Bewährungshilfe – Einfache Sprache

Die Bewährungshilfe ist eine Maßnahme, die Menschen unterstützt. Diese Maßnahme wird vom Gericht angeordnet.

Bewährungshilfe bekommt man normalerweise während einer Probezeit. Was eine Probezeit ist, steht weiter unten.

Eine Bewährungshelferin oder ein Bewährungshelfer begleitet Verurteilte oder Beschuldigte durch diese Zeit. Das soll sie davon abhalten, in Zukunft wieder etwas Verbotenes zu machen.

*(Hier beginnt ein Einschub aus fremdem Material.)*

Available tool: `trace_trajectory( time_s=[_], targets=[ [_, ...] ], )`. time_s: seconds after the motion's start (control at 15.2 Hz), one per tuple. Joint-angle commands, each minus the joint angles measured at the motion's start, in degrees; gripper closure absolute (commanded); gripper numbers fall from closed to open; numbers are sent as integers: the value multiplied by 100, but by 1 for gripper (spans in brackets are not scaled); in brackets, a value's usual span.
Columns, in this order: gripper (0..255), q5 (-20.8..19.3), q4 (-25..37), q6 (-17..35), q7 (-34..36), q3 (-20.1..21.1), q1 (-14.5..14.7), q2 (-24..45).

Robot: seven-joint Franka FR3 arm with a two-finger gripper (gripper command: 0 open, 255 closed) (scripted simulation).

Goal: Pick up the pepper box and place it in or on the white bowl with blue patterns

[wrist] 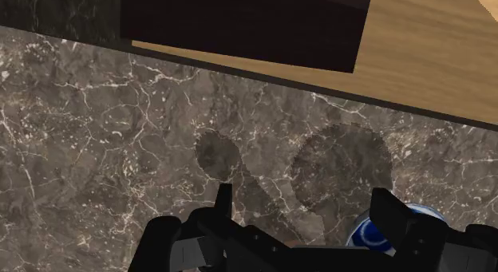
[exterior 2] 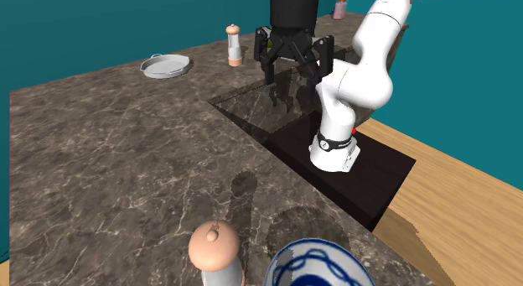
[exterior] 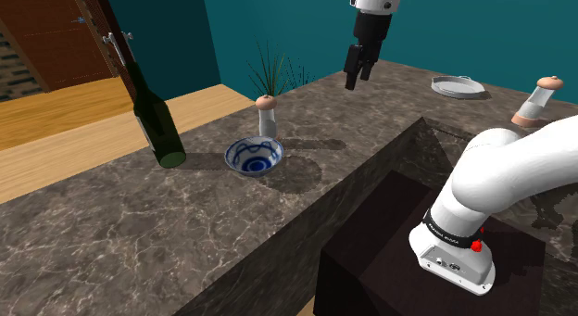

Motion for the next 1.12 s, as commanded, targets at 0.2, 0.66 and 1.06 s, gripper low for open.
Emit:
trace_trajectory(
  time_s=[0.2,0.66,1.06],
  targets=[
    [0,24,247,391,50,131,43,604],
    [0,-29,1077,1092,202,426,114,2062],
    [0,-218,2074,1436,386,651,178,3352]
  ],
)
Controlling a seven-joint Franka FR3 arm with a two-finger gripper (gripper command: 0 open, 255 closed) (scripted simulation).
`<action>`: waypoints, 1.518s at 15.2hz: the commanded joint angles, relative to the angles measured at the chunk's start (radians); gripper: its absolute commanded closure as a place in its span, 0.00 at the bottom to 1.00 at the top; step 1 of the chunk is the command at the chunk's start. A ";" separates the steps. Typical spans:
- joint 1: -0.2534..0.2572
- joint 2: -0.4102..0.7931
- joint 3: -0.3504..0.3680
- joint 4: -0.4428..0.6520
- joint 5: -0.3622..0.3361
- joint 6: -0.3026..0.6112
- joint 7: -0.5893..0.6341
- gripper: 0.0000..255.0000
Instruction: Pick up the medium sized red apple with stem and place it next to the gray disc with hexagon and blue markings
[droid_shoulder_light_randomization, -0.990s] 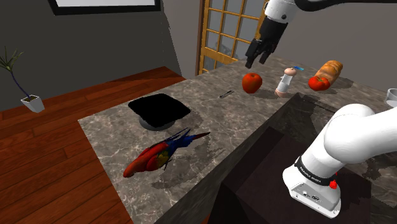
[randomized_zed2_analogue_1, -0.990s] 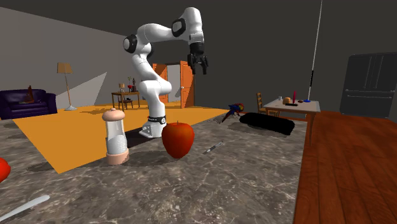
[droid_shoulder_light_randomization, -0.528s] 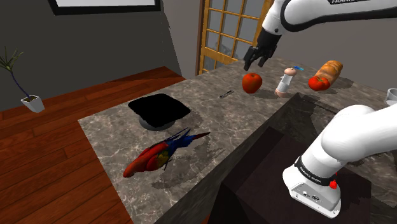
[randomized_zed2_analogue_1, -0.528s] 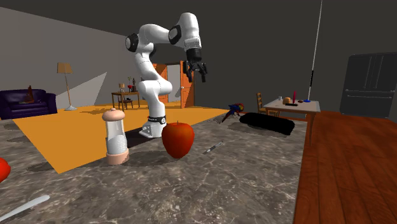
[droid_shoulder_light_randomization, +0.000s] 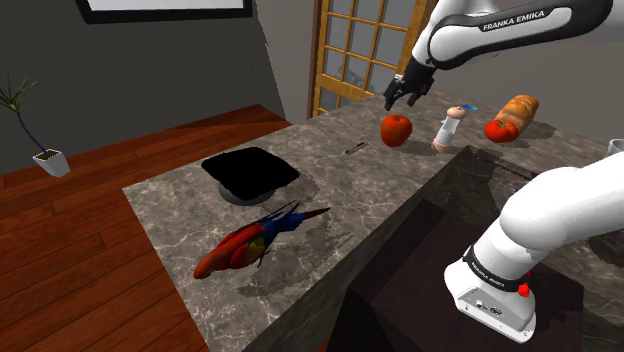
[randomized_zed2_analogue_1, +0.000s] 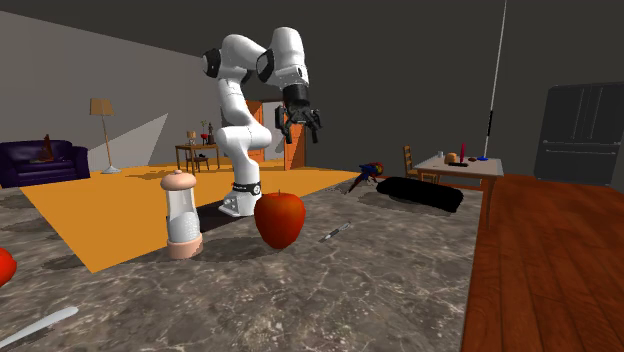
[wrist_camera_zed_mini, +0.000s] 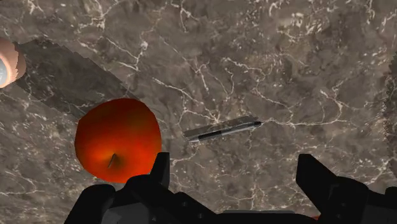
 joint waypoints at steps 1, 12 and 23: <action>-0.024 0.046 -0.023 0.002 -0.015 0.067 0.000 0.00; -0.115 0.298 -0.142 0.072 -0.032 0.359 -0.013 0.00; -0.103 0.406 -0.159 0.080 0.004 0.459 -0.039 0.00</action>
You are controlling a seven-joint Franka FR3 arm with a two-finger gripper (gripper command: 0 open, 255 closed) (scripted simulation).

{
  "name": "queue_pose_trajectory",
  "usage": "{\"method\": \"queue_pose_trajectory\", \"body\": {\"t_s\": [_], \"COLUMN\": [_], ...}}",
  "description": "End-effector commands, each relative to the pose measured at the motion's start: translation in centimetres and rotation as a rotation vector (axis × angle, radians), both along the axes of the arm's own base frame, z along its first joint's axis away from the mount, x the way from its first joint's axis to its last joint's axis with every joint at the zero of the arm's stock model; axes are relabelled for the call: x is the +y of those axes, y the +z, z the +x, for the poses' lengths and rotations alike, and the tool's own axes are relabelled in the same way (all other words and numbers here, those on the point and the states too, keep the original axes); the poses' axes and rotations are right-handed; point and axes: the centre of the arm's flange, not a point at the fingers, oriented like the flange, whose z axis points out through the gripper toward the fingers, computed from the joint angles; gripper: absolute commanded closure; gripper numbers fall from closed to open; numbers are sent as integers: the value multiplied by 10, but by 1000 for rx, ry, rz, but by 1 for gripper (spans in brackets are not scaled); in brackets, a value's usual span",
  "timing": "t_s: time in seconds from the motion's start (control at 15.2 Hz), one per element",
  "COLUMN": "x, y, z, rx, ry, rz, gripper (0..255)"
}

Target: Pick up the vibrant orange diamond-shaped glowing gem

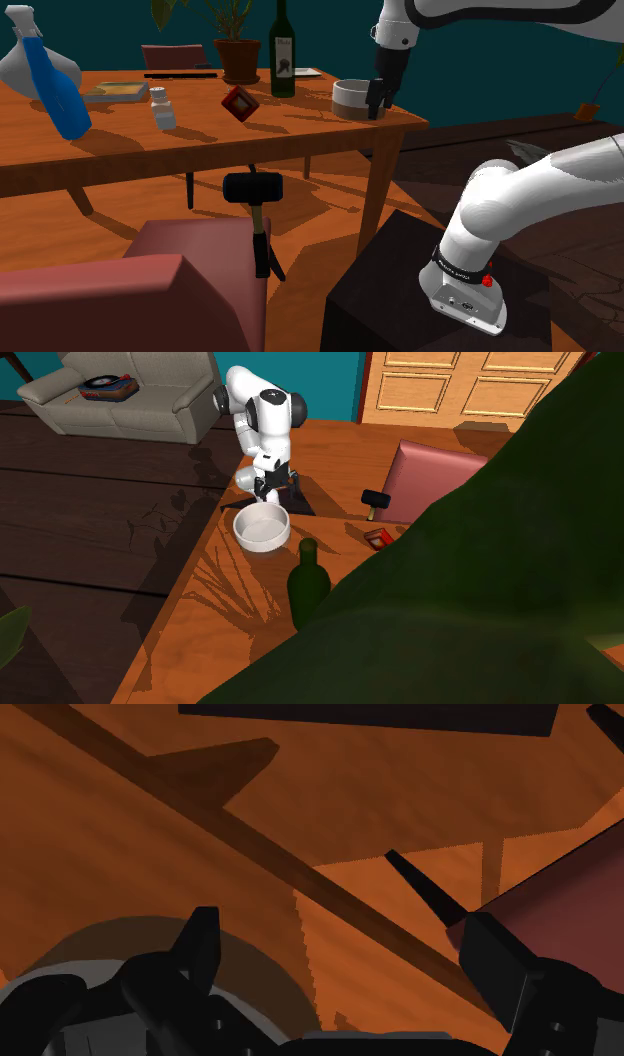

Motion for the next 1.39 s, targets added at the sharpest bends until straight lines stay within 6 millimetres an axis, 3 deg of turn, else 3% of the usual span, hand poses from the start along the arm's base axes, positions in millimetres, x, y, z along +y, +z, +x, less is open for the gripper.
{"method": "queue_pose_trajectory", "body": {"t_s": [0.0,0.66,1.32], "x": [0,52,124], "y": [0,-1,10], "z": [0,94,173], "rx": [0,-143,-286], "ry": [0,236,471], "rz": [0,-11,-21], "gripper": [0,0,0]}}
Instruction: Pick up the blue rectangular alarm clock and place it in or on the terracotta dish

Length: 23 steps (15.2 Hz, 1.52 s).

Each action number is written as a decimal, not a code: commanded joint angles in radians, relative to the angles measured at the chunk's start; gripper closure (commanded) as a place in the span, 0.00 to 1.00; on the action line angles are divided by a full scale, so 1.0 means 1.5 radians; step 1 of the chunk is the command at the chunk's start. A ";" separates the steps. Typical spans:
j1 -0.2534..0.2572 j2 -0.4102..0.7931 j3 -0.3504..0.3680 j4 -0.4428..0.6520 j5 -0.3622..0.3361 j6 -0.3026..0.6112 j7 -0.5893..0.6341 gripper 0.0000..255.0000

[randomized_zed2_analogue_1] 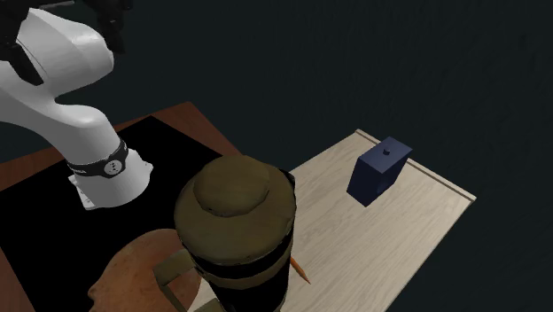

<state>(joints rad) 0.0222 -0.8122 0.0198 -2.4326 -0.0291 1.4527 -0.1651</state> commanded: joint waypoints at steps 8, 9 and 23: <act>0.042 0.146 0.005 0.021 0.005 0.148 -0.068 0.00; 0.048 0.168 0.007 0.027 0.006 0.167 -0.078 0.00; 0.116 0.471 0.048 0.181 0.015 0.366 -0.204 0.00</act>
<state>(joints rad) 0.1910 -0.1550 0.0880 -2.1737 -0.0086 1.9923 -0.4570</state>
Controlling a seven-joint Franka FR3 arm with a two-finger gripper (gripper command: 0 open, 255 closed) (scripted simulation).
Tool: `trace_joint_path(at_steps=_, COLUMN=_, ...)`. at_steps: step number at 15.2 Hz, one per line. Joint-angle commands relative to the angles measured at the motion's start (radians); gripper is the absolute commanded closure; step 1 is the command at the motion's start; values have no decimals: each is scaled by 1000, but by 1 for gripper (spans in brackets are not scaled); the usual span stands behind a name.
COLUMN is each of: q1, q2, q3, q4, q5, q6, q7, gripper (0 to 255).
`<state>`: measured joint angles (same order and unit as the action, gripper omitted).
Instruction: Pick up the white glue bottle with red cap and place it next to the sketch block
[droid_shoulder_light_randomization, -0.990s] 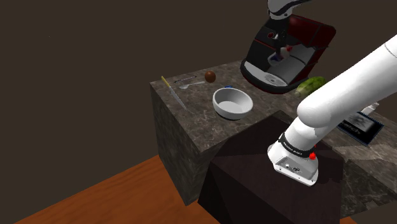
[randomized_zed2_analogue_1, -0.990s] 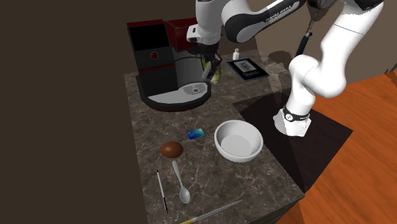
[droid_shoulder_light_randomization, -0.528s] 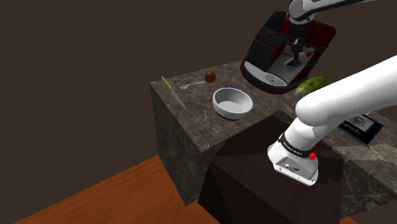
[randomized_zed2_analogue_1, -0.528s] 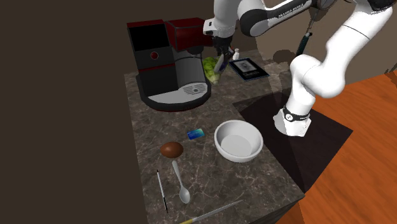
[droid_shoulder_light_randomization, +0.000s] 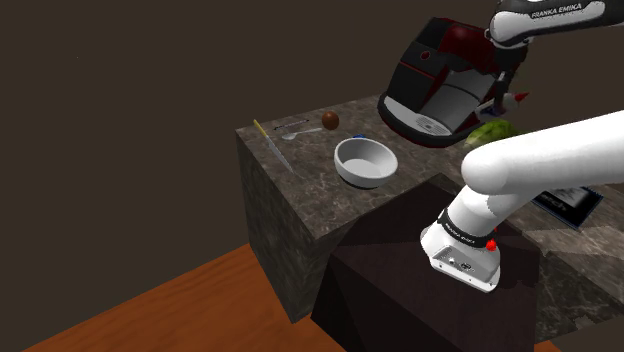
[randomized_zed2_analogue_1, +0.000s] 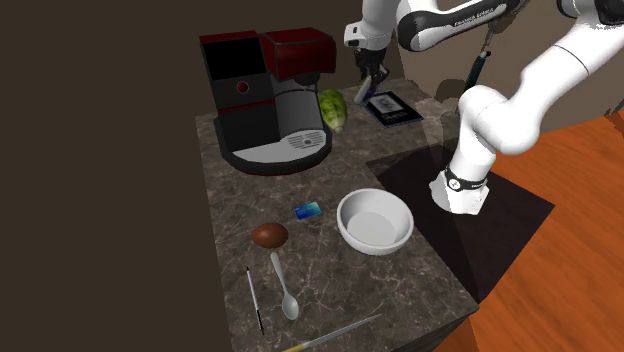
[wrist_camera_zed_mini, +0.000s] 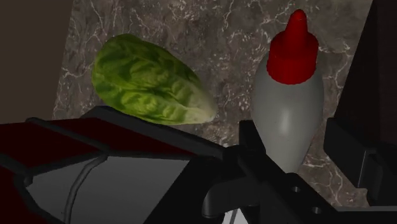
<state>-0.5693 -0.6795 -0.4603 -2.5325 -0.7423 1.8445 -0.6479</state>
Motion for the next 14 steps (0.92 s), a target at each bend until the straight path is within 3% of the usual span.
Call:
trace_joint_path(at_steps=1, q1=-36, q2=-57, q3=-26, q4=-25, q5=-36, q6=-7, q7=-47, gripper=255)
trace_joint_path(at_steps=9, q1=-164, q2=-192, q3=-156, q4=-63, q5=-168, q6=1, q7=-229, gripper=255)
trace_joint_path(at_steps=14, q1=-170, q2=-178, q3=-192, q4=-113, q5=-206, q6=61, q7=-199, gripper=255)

Bewährungshelferinnen und Bewährungshelfer arbeiten beim Verein NEUSTART. Sie haben eine besondere Ausbildung. Dort haben sie gelernt, wie man Menschen in schwierigen Situationen hilft.

Bewährungshelferinnen und Bewährungshelfer beraten Verurteilte und Beschuldigte. Sie helfen Ihnen zum Beispiel bei der Suche nach einer Wohnung oder Arbeit.

Bewährungshelferinnen und Bewährungshelfer müssen dem Gericht über die Betreuung berichten. Das müssen sie ein halbes Jahr nach dem Beginn der Betreuung und am Ende der Betreuung machen. Und das müssen sie immer dann machen, wenn es das Gericht verlangt, oder wenn etwas Besonderes passiert ist.

Bei einer Diversion müssen sie dem Gericht oder der Staatsanwaltschaft über die Betreuung berichten. Ansonsten sind sie „zur Verschwiegenheit verpflichtet“. Das heißt, sie dürfen anderen Personen nicht erzählen, worüber in der Betreuung geredet wurde.